Good Prof, Bad Prof

Teaching class was a bit rough these past two days. There were the usual complaints on my end; the cold morning chill, a damp sneaker I mistakenly navigated into a puddle in the dark, out of breath from scaling four flights of stairs at once, a creeping head cold, and, of course, a general haze of exhaustion from waking up so. dang. early.

And my students feel it to. Some live farther away, some take greater care each morning to show up looking like supermodels, but (most of the time) they manage to drag themselves into class before sunrise to hear me babble about metering modes and white balance, watching me attempt to turn technical photography lessons into something a bit more exhilarating (even if it means I have to run around the room making a fool out of myself).

But this week, I had to be the bad guy.

The deadline is quickly approaching for submitting an “X” grade for my students if I feel they’re purposely skipping classes and assignments, so I thought it was necessary to remind them of my attendance and late assignment policy.

It was the late assignment policy that really stirred people up. I decided that I wouldn’t accept late assignments. At all. If a deadline is set at 5pm, it must be uploaded to our class site or in my inbox by 5pm (though, technically I accept assignments with a generous 5 minute grace period).

“I had classes until 5pm…” “My computer wouldn’t work for an hour…” “The website wouldn’t let me upload one minute before the deadline…” “I thought it was due Wednesday, not Tuesday…”

I gave a big speech to the class, proclaiming how I don’t want to fail them, how much I want them all to earn A’s and go on in life knowing more about photography and photojournalism than they did before. But the deadlines are there for a reason and I can’t accept late work.

“Maybe just take off a point?” “But, can’t you just accept it?” “I did the work!”

I empathized. I thought of how I was a senior in college just two years ago. I slacked off sometimes, and I busted my ass when it counted. I tried clever tricks with my professors; calmly turning in a paper exactly one day late with the ‘totally-didn’t-realize-I-wrote-the-due-date-down-wrong’ attitude, emails freaking out about computer failures, turning in a paper with a page missing from it (meaning I’d have time to finish the whole paper by the time the professor figured it out, right?).

I thought of the teachers who gave me a chance. And I thought of the ones who still wouldn’t budge. I griped and whined about the hit to my grade, but those teachers never got a late assignment from me again.

So, if we end the semester and my students still don’t quite understand when to increase their ISO (low light! low light!), I hope they at least absorb a bit of real world advice about deadlines. If one of them will find him/herself with a big, important photojournalism assignment, trying to explain a massive computer meltdown that happened right as they tried to submit their Pulitzer Prize-worthy masterpiece, they won’t face a bumbling 22-year-old who’s trying to retain some speck of coolness with them, but an editor who couldn’t care less about their malfunctions and already gave away the space to someone who turned their photos in on time.
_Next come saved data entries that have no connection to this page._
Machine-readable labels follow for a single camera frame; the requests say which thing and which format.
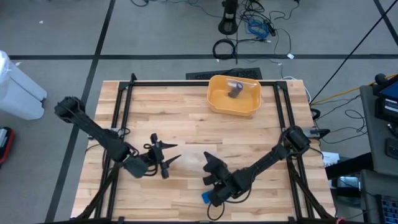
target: butcher block tabletop
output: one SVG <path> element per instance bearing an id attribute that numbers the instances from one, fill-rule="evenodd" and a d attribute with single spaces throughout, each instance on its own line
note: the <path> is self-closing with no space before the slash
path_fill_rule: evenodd
<path id="1" fill-rule="evenodd" d="M 110 128 L 119 81 L 105 81 L 95 114 L 95 121 Z M 287 81 L 296 125 L 312 127 L 313 121 L 304 85 L 301 80 Z M 206 99 L 207 86 L 134 86 L 125 137 L 141 152 L 150 143 L 149 136 L 157 133 L 159 140 L 177 147 L 164 150 L 165 159 L 181 154 L 169 169 L 170 177 L 134 178 L 128 171 L 119 173 L 113 220 L 208 220 L 208 205 L 202 193 L 212 189 L 202 177 L 207 151 L 227 163 L 231 172 L 250 166 L 267 154 L 277 143 L 280 125 L 271 86 L 262 87 L 261 107 L 248 118 L 214 113 Z M 284 97 L 280 92 L 285 122 L 289 125 Z M 121 125 L 126 99 L 124 91 L 118 127 Z M 88 147 L 97 144 L 90 141 Z M 312 147 L 319 149 L 318 142 Z M 71 217 L 79 215 L 98 191 L 102 173 L 104 149 L 93 147 L 86 153 Z M 313 150 L 303 155 L 308 185 L 318 201 L 330 214 L 335 213 L 322 156 Z M 301 191 L 303 216 L 307 215 Z M 104 198 L 102 216 L 106 214 L 108 194 Z M 211 207 L 210 216 L 217 217 L 222 206 Z M 285 221 L 295 217 L 286 161 L 279 161 L 257 176 L 250 197 L 243 203 L 226 203 L 220 221 Z"/>

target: orange plastic container
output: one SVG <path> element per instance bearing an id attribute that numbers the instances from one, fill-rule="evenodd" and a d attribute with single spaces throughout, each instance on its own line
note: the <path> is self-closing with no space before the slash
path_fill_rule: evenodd
<path id="1" fill-rule="evenodd" d="M 228 93 L 237 83 L 242 84 L 243 89 L 236 98 L 232 98 Z M 261 105 L 261 85 L 249 78 L 215 75 L 209 82 L 207 101 L 216 113 L 250 116 Z"/>

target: white trash can
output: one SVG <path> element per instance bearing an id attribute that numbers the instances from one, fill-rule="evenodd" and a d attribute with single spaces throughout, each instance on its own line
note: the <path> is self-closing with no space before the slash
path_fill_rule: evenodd
<path id="1" fill-rule="evenodd" d="M 26 120 L 39 119 L 46 97 L 47 92 L 0 51 L 0 110 Z"/>

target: yellow cable
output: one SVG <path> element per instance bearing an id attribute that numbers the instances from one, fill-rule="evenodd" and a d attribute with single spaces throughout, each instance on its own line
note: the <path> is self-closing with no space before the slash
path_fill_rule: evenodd
<path id="1" fill-rule="evenodd" d="M 386 78 L 392 78 L 392 77 L 394 77 L 396 75 L 398 75 L 398 73 L 394 74 L 394 75 L 389 75 Z M 373 84 L 375 84 L 375 82 L 368 83 L 367 85 L 373 85 Z M 311 105 L 317 105 L 317 104 L 322 103 L 322 102 L 324 102 L 326 100 L 330 100 L 330 99 L 332 99 L 334 97 L 341 96 L 341 95 L 344 95 L 344 94 L 347 94 L 347 93 L 351 93 L 352 91 L 355 91 L 355 90 L 358 90 L 358 89 L 359 89 L 359 87 L 356 87 L 356 88 L 353 88 L 353 89 L 350 89 L 350 90 L 347 90 L 347 91 L 344 91 L 344 92 L 341 92 L 341 93 L 337 93 L 337 94 L 335 94 L 333 96 L 326 97 L 323 100 L 318 100 L 316 102 L 313 102 L 313 103 L 311 103 Z"/>

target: keyboard
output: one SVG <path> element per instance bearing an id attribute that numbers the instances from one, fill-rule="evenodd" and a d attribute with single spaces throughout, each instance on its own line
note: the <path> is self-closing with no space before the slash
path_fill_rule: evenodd
<path id="1" fill-rule="evenodd" d="M 260 68 L 233 68 L 230 70 L 220 70 L 211 72 L 186 73 L 187 80 L 209 80 L 215 75 L 228 75 L 231 77 L 251 78 L 262 80 Z"/>
<path id="2" fill-rule="evenodd" d="M 398 223 L 398 198 L 377 195 L 380 223 Z"/>

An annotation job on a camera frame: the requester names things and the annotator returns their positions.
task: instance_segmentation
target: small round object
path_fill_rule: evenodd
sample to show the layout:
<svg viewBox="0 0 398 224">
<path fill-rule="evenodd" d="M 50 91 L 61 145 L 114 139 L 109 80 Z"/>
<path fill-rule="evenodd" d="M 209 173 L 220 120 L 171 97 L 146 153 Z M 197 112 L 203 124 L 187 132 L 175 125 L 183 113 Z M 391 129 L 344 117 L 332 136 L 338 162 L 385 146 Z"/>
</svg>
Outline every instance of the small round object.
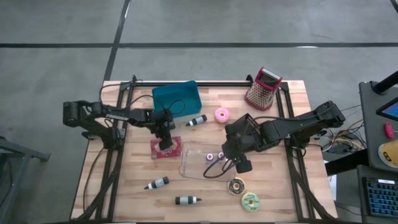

It’s tough. I despise being the mean teacher. I want to be the hip, American teacher that they brag to all their friends about. I want them to like me! It was only a few minutes late, why can’t I just let it slide? Because I freakin’ love my students too much. I want to grab them all by the shoulders, tell them to learn from their mistakes, plan better in the future, and be prepared for people they encounter who won’t love them as much as I do.

And I want them to turn in their work on time.